Unfortunately owing to a fault with the fixture, it was not possible to run
sample F at
500 rpm and so the test was run at 700 rpm for a proportionately shorter time
such
that the number of cycles was the same. Again no wear was seen for either
shim.
[0045] The load was then increased to 850 MPa (using the same components) and
both samples run on for a further 50 hours at 700 rpm. Again no wear was noted
and
so the load was increased further to 900 MPa. Thus, by the simple failure
criteria of
no obvious wear after 50 hours the invention material survives to at least 900
MPa.
[0046] The use of the base mineral oil Largo P1 provided a clear ranking of
the four
powder metal cam lobe materials. Only the material of the present invention
was able
to perform without significant wear at 600 MPa and above. The high density Fe-
Mo-
C alloy showed the poorest wear performance with a limit of 400 MPa while the
Fe-
Ni-Mo-C and the very high density Fe-Mo-C material showed wear at 500 MPa.
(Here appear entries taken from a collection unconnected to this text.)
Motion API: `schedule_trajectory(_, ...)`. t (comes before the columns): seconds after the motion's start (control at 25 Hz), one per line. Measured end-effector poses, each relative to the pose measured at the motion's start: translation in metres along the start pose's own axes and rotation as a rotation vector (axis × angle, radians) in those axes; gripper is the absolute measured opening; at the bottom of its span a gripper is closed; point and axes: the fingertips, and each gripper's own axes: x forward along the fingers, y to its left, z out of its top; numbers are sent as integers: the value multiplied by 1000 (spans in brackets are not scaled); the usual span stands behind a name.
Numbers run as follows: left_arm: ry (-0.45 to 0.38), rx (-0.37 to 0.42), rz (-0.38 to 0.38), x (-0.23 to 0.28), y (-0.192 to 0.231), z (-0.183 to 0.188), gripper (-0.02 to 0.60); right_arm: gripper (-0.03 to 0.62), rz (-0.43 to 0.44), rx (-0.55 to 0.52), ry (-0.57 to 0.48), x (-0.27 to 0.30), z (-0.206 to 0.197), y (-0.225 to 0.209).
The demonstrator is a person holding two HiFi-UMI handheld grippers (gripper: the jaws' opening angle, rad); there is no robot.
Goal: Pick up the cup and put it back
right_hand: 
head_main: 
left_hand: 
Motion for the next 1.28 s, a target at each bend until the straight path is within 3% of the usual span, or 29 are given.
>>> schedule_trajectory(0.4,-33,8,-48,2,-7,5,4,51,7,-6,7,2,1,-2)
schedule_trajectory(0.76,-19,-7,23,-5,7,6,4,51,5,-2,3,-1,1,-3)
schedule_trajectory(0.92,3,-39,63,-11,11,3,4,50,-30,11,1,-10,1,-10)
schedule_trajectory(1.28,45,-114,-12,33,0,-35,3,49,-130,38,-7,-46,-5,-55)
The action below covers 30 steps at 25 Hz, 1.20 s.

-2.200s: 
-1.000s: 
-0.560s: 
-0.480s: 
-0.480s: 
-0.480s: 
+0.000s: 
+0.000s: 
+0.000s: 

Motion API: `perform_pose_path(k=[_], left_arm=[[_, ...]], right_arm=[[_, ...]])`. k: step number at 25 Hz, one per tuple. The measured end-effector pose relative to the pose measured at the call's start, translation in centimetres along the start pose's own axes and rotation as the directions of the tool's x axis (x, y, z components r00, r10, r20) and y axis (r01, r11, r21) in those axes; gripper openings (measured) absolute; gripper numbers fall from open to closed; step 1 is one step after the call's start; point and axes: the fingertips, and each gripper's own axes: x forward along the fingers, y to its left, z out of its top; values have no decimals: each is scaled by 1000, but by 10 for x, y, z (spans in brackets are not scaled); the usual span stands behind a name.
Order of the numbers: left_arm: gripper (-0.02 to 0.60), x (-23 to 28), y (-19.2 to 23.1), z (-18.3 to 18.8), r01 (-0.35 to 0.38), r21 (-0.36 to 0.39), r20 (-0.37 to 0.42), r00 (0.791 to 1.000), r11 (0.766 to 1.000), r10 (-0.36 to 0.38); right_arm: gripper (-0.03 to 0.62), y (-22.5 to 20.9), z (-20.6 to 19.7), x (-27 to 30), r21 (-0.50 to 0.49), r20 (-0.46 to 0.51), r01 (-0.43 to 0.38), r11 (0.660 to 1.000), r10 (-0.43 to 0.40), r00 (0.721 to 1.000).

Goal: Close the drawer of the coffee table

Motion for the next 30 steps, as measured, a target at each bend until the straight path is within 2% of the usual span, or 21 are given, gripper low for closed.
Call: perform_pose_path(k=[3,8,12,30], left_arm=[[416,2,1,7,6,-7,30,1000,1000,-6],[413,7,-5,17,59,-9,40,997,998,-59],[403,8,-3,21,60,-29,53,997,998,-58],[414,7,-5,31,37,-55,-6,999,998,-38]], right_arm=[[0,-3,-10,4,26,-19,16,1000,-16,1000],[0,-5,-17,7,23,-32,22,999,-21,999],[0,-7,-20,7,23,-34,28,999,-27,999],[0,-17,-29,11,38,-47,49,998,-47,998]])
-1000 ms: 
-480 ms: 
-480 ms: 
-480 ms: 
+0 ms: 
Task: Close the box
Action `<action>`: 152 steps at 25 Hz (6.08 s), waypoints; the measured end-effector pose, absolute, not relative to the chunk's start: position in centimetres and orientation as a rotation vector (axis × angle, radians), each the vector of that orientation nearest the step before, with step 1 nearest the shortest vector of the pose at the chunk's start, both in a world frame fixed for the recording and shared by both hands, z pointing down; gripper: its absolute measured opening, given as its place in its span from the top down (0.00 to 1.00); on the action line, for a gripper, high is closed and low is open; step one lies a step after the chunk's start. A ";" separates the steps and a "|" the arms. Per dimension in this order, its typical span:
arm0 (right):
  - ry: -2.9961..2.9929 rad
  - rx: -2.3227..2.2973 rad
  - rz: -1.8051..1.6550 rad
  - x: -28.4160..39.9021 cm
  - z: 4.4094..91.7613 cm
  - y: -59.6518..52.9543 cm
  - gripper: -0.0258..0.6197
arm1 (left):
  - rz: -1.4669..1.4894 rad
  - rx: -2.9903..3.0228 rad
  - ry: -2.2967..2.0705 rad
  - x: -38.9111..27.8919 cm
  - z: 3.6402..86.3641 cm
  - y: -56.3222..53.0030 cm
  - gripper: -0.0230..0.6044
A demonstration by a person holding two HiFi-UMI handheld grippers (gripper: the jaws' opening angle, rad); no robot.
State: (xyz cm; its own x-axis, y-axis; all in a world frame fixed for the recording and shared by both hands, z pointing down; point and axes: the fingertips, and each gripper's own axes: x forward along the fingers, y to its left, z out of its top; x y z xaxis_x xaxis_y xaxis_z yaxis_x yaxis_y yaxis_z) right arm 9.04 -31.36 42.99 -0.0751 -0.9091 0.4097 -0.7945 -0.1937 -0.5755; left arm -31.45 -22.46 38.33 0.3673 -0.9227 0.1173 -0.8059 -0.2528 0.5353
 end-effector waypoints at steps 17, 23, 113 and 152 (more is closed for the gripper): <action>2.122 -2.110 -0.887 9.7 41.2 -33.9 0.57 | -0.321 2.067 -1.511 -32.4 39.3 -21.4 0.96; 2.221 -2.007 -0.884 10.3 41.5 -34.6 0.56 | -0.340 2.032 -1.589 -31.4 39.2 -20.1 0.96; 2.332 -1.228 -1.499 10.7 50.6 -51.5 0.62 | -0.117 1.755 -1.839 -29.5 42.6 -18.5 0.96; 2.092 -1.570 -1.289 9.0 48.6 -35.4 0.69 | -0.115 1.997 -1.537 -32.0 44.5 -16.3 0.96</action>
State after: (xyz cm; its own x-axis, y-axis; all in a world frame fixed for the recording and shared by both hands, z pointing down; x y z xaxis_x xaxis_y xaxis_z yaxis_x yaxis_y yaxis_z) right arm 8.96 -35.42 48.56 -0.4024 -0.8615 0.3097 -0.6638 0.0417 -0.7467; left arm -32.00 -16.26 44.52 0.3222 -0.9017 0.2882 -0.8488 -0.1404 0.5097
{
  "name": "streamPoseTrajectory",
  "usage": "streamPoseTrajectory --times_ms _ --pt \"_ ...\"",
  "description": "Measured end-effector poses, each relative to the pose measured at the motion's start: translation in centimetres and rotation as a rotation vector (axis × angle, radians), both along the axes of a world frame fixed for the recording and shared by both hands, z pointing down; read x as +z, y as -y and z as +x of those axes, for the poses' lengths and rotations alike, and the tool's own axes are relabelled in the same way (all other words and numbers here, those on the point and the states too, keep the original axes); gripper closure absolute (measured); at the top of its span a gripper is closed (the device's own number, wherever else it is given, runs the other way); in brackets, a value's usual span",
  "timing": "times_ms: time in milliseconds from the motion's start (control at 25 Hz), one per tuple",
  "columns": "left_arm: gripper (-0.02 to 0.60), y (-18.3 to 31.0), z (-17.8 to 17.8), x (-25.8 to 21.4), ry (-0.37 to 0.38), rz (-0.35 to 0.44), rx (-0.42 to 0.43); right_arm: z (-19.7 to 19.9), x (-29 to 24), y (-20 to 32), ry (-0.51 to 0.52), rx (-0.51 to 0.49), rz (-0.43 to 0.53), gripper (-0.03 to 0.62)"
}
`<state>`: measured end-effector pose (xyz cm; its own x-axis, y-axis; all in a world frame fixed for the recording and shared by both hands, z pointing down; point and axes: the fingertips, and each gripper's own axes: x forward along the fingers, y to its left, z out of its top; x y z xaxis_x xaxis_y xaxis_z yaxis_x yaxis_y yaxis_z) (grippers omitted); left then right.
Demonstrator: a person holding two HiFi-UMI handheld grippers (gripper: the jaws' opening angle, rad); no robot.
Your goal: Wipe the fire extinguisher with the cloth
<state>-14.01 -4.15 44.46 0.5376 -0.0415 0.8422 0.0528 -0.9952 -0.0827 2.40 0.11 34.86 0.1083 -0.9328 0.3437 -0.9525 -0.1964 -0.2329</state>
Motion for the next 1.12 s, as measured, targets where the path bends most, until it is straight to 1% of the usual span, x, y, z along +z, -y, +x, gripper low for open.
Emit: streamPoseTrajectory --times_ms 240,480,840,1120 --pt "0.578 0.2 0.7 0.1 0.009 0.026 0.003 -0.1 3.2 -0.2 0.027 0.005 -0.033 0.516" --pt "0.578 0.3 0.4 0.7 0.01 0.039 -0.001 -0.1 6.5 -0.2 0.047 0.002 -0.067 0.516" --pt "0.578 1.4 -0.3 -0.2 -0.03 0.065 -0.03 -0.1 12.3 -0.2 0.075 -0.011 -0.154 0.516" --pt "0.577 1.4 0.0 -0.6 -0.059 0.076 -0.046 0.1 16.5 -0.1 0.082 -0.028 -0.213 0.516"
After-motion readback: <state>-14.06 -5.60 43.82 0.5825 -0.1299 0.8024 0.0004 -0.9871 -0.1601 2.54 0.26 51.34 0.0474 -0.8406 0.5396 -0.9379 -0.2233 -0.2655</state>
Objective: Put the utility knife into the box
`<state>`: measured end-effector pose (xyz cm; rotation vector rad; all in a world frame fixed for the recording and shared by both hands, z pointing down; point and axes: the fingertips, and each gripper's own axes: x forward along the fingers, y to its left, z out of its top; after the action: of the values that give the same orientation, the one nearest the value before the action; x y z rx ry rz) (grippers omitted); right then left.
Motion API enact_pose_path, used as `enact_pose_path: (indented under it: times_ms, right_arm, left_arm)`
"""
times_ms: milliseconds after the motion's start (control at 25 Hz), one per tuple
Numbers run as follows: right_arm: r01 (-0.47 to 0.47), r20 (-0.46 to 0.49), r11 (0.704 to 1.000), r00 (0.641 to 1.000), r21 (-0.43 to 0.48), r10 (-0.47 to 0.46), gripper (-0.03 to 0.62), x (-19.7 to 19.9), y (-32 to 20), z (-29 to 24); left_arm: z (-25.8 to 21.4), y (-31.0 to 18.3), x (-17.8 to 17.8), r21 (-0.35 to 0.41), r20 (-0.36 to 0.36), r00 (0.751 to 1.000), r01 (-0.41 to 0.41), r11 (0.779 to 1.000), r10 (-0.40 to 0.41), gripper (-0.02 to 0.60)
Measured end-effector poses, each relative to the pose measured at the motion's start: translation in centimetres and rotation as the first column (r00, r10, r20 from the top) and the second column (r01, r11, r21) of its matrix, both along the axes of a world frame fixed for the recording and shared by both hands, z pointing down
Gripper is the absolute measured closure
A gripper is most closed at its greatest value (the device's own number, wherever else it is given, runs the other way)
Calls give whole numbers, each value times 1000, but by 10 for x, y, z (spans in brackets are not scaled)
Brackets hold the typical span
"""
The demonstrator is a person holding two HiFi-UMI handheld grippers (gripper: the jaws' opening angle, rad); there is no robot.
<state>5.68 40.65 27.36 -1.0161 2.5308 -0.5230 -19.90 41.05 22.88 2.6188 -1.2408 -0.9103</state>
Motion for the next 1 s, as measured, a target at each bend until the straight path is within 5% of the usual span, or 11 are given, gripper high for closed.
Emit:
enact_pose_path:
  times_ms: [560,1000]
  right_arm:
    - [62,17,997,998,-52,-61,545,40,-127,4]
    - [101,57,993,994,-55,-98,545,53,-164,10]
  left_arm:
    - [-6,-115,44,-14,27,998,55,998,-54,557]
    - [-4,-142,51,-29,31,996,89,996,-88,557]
[0047] Further tests against both 100Cr6 and PM shims have shown the invention
material to be capable of at least 900 MPa, a level which significantly
exceeds typical
operating loads.
[0048] Obviously, many modifications and variations of the present invention
are
possible in light of the above teachings. It is, therefore, to be understood
that within
the scope of the appended claims, the invention may be practiced otherwise
than as
specifically described. The invention is defined by the claims.